In Hard, Fast and Beautiful, desiring women are shown two bitter paths: one is to succumb in the end to conventional roles, as when Florence, having given up her tennis, is folded into the arms of her future husband Gordon. Florence is less relieved than she seems confused and unhappy, and given the profound inadequacy portrayed in the failed relationship of Millie and Will, Lupino’s conclusion clearly underscores her abiding theme of the brutality of conventional marriage as a purported means of fulfillment. Depressed and disoriented, Florence is presented in Lupino’s mise-en-scène as entering yet another socially-sanctioned prison, the face of tennis racket providing a symbolic view of the next frame that will determine Florence’s life and future: marriage. Given the bleak view of marriage Lupino delineates in connection with Millie and Will, it would be strange to argue that this conclusion to Florence’s story is anything but ominous.

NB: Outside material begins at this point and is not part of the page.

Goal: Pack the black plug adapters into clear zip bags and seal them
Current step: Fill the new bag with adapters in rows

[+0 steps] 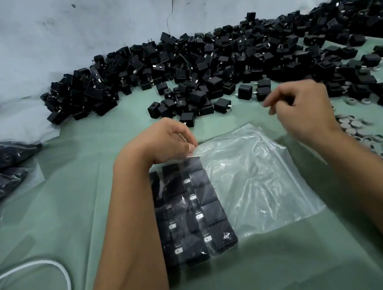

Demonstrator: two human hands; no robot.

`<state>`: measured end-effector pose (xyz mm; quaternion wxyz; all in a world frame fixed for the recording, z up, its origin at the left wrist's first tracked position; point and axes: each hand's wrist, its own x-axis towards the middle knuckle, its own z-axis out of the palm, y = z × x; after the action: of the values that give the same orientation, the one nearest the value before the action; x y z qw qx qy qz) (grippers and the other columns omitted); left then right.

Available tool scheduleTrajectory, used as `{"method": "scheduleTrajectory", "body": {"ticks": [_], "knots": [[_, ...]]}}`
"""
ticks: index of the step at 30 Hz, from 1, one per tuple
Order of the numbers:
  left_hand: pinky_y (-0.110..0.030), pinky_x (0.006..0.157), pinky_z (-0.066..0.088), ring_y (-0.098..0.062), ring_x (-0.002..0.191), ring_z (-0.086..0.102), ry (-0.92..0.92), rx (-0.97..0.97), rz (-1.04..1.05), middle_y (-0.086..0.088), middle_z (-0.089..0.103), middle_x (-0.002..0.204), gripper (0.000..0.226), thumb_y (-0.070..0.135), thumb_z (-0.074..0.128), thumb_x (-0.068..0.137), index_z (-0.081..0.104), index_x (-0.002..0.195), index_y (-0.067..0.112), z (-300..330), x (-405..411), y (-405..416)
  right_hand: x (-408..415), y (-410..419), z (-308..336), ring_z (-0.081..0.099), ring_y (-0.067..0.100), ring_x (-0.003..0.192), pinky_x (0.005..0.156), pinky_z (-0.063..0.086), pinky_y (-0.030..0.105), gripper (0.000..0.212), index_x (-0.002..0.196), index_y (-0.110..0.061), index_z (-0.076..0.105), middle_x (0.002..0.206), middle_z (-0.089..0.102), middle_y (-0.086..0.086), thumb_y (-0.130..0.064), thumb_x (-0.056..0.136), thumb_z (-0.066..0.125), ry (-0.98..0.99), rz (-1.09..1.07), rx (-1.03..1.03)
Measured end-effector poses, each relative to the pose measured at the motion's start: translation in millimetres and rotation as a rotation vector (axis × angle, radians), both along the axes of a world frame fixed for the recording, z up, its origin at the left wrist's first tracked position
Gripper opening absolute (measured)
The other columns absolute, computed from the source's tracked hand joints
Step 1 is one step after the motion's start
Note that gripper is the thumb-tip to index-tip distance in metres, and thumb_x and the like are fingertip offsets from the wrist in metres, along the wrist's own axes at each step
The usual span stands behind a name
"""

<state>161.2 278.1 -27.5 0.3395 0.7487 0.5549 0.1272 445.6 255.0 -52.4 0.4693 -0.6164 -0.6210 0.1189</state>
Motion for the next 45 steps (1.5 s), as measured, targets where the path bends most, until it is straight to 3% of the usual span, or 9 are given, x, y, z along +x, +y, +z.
{"method": "scheduleTrajectory", "body": {"ticks": [3,7,13,19,25,31,36,39,45], "knots": [[-0.025,0.071,0.049,-0.003,0.069,0.071,0.013,0.054,0.037,0.01,0.076,0.073,0.012,0.013,0.074,0.092,0.074,0.087,0.024,-1.2,4.6,1.6,-17.4,22.8,32.7,0.062,-0.007,0.062,0.055,0.045,0.007,0.04,0.09,-0.023,0.079,0.083,0.076,-0.005,0.007,0.087,0.052,-0.25,0.233,-0.029],[-0.021,0.063,0.045,0.005,0.058,0.064,0.044,0.104,0.065,0.014,0.072,0.065,0.016,0.012,0.078,0.088,0.073,0.081,0.026,-4.0,9.3,4.8,-69.8,62.3,49.3,0.061,0.02,0.123,0.109,0.045,0.033,0.052,0.131,-0.018,0.069,0.131,0.068,0.004,0.009,0.09,0.053,-0.766,0.624,-0.14],[-0.021,0.067,0.046,-0.003,0.069,0.065,0.052,0.125,0.069,0.013,0.071,0.068,0.018,0.012,0.08,0.086,0.075,0.079,0.028,-0.3,8.0,4.1,-113.7,79.1,32.1,0.057,0.026,0.122,0.102,0.047,0.043,0.04,0.128,-0.016,0.067,0.131,0.061,0.005,-0.005,0.09,0.061,-1.026,0.742,-0.199],[-0.025,0.074,0.054,-0.006,0.076,0.066,-0.053,0.219,0.041,0.01,0.07,0.078,0.017,0.014,0.078,0.089,0.074,0.081,0.028,6.6,22.7,1.4,-76.9,78.1,32.5,0.061,0.03,0.111,0.094,0.049,0.037,0.043,0.133,-0.013,0.065,0.117,0.064,0.011,-0.022,0.092,0.073,-0.886,0.483,-0.178],[-0.027,0.092,0.048,-0.006,0.098,0.059,-0.171,0.345,-0.112,0.016,0.064,0.096,0.016,0.012,0.072,0.092,0.075,0.093,0.028,16.5,63.1,-9.5,5.1,19.9,16.9,0.068,0.017,0.079,0.066,0.061,0.036,0.022,0.117,-0.017,0.07,0.102,0.07,0.001,-0.027,0.098,0.07,-0.118,0.201,-0.152],[-0.047,0.121,0.014,-0.014,0.133,0.025,-0.017,0.258,-0.276,0.012,0.046,0.134,0.052,0.007,0.058,0.094,0.067,0.101,0.058,13.9,99.7,-25.6,37.7,-23.4,3.4,0.071,0.019,0.07,0.06,0.056,0.027,0.017,0.102,-0.019,0.075,0.086,0.077,0.002,-0.015,0.087,0.082,0.102,0.491,-0.444],[-0.047,0.12,0.017,-0.017,0.137,0.024,-0.019,0.238,-0.327,0.007,0.044,0.14,0.036,0.015,0.07,0.086,0.071,0.088,0.05,13.5,99.3,-27.8,30.4,-33.8,1.1,0.071,0.035,0.088,0.085,0.054,0.047,0.026,0.101,-0.012,0.076,0.098,0.075,0.023,-0.019,0.079,0.089,0.144,0.743,-0.558],[-0.051,0.12,0.02,-0.019,0.142,0.027,-0.034,0.198,-0.358,0.003,0.047,0.14,0.027,0.019,0.078,0.082,0.072,0.083,0.045,17.3,95.2,-27.1,22.2,-37.5,-0.2,0.073,0.041,0.094,0.088,0.056,0.056,0.031,0.105,-0.011,0.077,0.101,0.077,0.018,-0.018,0.076,0.089,0.155,0.825,-0.582],[-0.043,0.121,0.025,-0.006,0.135,0.045,-0.18,0.186,-0.408,-0.004,0.057,0.136,0.018,0.008,0.082,0.081,0.076,0.087,0.024,26.9,89.9,-30.4,-1.9,-42.2,-4.5,0.075,0.021,0.091,0.083,0.059,0.036,0.02,0.099,-0.018,0.077,0.095,0.078,0.003,-0.021,0.082,0.087,0.033,0.923,-0.563]]}}
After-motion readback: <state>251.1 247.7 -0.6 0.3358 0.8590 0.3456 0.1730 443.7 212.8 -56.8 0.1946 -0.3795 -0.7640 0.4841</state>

Even bleaker, however, is Millie’s ambition rendered as a state of nothingness. After Florence bids her mother goodbye, Millie is portrayed, as seen earlier, as alone and isolated in the desolately drawn space of the empty tennis stadium. In the end, Lupino positions the viewer to identify with both Florence’s and Millie’s entrapment. As Mandy Merck notes, “far from representing some happy domesticity, the film’s final shots stay in the stadium, where the abandoned Millie sits in the gathering darkness” (83-84). While some have read Millie’s acquisitiveness as a warning against female ambition (Dozoretz focuses, for example, on the film’s portrait of women as “greedy” and “deceitful” ), I believe, on the contrary, that the film shows the tragedy of limited possibilities for women who want more than gender conventions allow them to have and who wish to break apart the social institutions that constrain them, as Ida Lupino herself surely tried to do. Millie’s ambition is portrayed in the context of failed gender roles and a desperation born of painful desire and a powerful sense of loss, and Millie’s forlornness, as is clear in Lupino’s mise-en-scène, works on us to align us with the character.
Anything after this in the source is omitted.